*Try it*. All lines from the beginning of the listing through the line with "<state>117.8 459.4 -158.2" are to be copied word for word; the pictures are not.

*Collected material*.
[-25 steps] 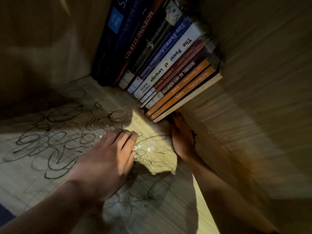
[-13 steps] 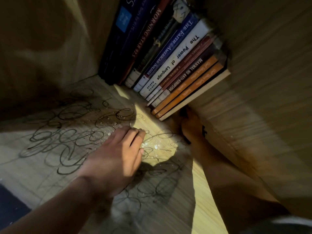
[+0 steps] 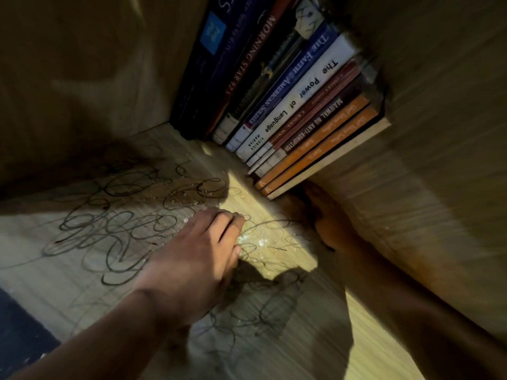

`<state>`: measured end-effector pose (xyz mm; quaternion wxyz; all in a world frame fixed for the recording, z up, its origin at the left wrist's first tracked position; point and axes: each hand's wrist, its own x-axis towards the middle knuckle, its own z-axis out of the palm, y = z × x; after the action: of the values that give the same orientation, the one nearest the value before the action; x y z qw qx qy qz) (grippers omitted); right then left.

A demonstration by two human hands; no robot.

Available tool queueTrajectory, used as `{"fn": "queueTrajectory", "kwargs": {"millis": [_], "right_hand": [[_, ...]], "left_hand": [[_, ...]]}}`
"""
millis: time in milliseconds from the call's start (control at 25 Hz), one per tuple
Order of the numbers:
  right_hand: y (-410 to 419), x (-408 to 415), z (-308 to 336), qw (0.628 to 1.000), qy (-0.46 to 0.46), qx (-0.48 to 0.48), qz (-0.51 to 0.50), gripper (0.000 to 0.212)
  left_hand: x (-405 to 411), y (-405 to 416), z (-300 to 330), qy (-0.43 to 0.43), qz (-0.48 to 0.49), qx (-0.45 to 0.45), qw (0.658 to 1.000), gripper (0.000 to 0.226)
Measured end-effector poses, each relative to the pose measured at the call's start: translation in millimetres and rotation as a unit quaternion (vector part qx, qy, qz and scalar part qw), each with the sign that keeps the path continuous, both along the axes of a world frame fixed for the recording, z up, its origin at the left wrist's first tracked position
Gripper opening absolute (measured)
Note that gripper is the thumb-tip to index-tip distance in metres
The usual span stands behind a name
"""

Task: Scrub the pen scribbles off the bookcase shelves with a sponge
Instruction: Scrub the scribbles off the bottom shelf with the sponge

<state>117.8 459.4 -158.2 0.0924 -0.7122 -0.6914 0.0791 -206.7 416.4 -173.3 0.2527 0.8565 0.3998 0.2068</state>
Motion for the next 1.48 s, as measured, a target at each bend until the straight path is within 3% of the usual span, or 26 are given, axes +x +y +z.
{"fn": "queueTrajectory", "kwargs": {"millis": [120,200,320,480,560,680,800,880,960,1080,1200,1240,1320,1360,1400,1480], "right_hand": [[24,5,-1,0.986,-0.024,0.025,-0.162,0.049],[35,-7,-8,0.978,-0.007,0.048,-0.204,0.049],[26,-15,-12,0.985,0.087,0.032,-0.146,0.050],[-5,-40,-16,0.993,0.075,0.027,-0.086,0.049],[-19,-53,-20,0.995,0.073,0.036,-0.052,0.050],[-41,-78,-14,0.991,0.103,0.036,-0.077,0.048],[-66,-108,-12,0.987,0.135,0.041,-0.079,0.047],[-79,-122,-14,0.990,0.116,0.047,-0.058,0.041],[-98,-140,-15,0.991,0.115,0.049,-0.045,0.038],[-129,-175,-11,0.988,0.137,0.074,-0.020,0.038],[-160,-208,-8,0.989,0.126,0.071,0.004,0.040],[-168,-216,-1,0.984,0.165,0.061,0.000,0.039],[-175,-224,19,0.944,0.324,0.055,-0.043,0.036],[-174,-220,26,0.920,0.369,0.094,-0.090,0.036],[-169,-211,31,0.910,0.360,0.139,-0.150,0.037],[-161,-190,32,0.921,0.241,0.152,-0.265,0.039]], "left_hand": [[1,1,-3,-0.022,0.007,-0.010,1.000,0.067],[1,2,-4,-0.022,0.006,-0.011,1.000,0.068],[3,1,-4,-0.008,0.002,0.002,1.000,0.069],[-4,2,-6,0.001,-0.007,-0.003,1.000,0.071],[-3,3,-9,0.037,-0.025,0.038,0.998,0.076],[1,6,-7,0.068,-0.015,0.060,0.996,0.075],[-4,6,-9,0.156,-0.047,0.112,0.980,0.090],[-11,2,-14,0.128,-0.033,0.141,0.981,0.080],[-25,-15,-8,0.057,-0.008,0.104,0.993,0.055],[-54,-37,0,0.012,0.045,0.049,0.998,0.067],[-83,-43,7,0.047,0.029,0.035,0.998,0.082],[-92,-47,13,0.070,0.014,0.040,0.997,0.085],[-108,-55,22,0.121,0.005,0.029,0.992,0.083],[-115,-59,26,0.157,-0.001,0.020,0.987,0.076],[-121,-62,30,0.188,-0.015,0.014,0.982,0.069],[-126,-66,38,0.237,-0.054,-0.005,0.970,0.062]]}}
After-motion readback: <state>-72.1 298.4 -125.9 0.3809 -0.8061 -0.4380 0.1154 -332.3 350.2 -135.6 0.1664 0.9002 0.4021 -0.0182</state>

*Solution*.
[-25 steps] 
[-13 steps] 
[+0 steps] 

`<state>`: measured end-effector pose (xyz mm; quaternion wxyz; all in a world frame fixed for the recording, z up, its origin at the left wrist's first tracked position; point and axes: each hand's wrist, its own x-axis towards the middle knuckle, its own z-axis out of the palm, y = z × x; after the action: of the values that give the same orientation, the one nearest the value before the action; x y z qw qx qy qz) (grippers omitted); right then left.

A demonstration by two human hands; no robot.

Available tool queueTrajectory, used as `{"fn": "queueTrajectory", "kwargs": {"millis": [_], "right_hand": [[_, ...]], "left_hand": [[_, ...]]}}`
"""
millis: time in milliseconds from the call's start (control at 25 Hz), one per tuple
Order of the numbers:
  right_hand: y (-410 to 419), x (-408 to 415), z (-308 to 336), qw (0.628 to 1.000), qy (-0.46 to 0.46), qx (-0.48 to 0.48), qz (-0.51 to 0.50), gripper (0.000 to 0.212)
  left_hand: x (-405 to 411), y (-405 to 416), z (-300 to 330), qy (-0.43 to 0.43), qz (-0.48 to 0.49), qx (-0.45 to 0.45), qw (0.658 to 1.000), gripper (0.000 to 0.226)
Measured end-effector poses, each relative to the pose measured at the call's start: translation in millimetres and rotation as a unit quaternion (vector part qx, qy, qz and scalar part qw), each with the sign that keeps the path continuous, both along the axes of a world frame fixed for the recording, z up, its origin at the left wrist's first tracked position
Gripper opening absolute (measured)
Note that gripper is the thumb-tip to index-tip distance in metres
The usual span stands behind a name
"""

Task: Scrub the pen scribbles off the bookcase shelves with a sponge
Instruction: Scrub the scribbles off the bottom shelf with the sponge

<state>117.8 459.4 -158.2 0.0924 -0.7122 -0.6914 0.0791 -206.7 416.4 -173.3 0.2527 0.8565 0.3998 0.2068</state>

None of the exercise remains to be done.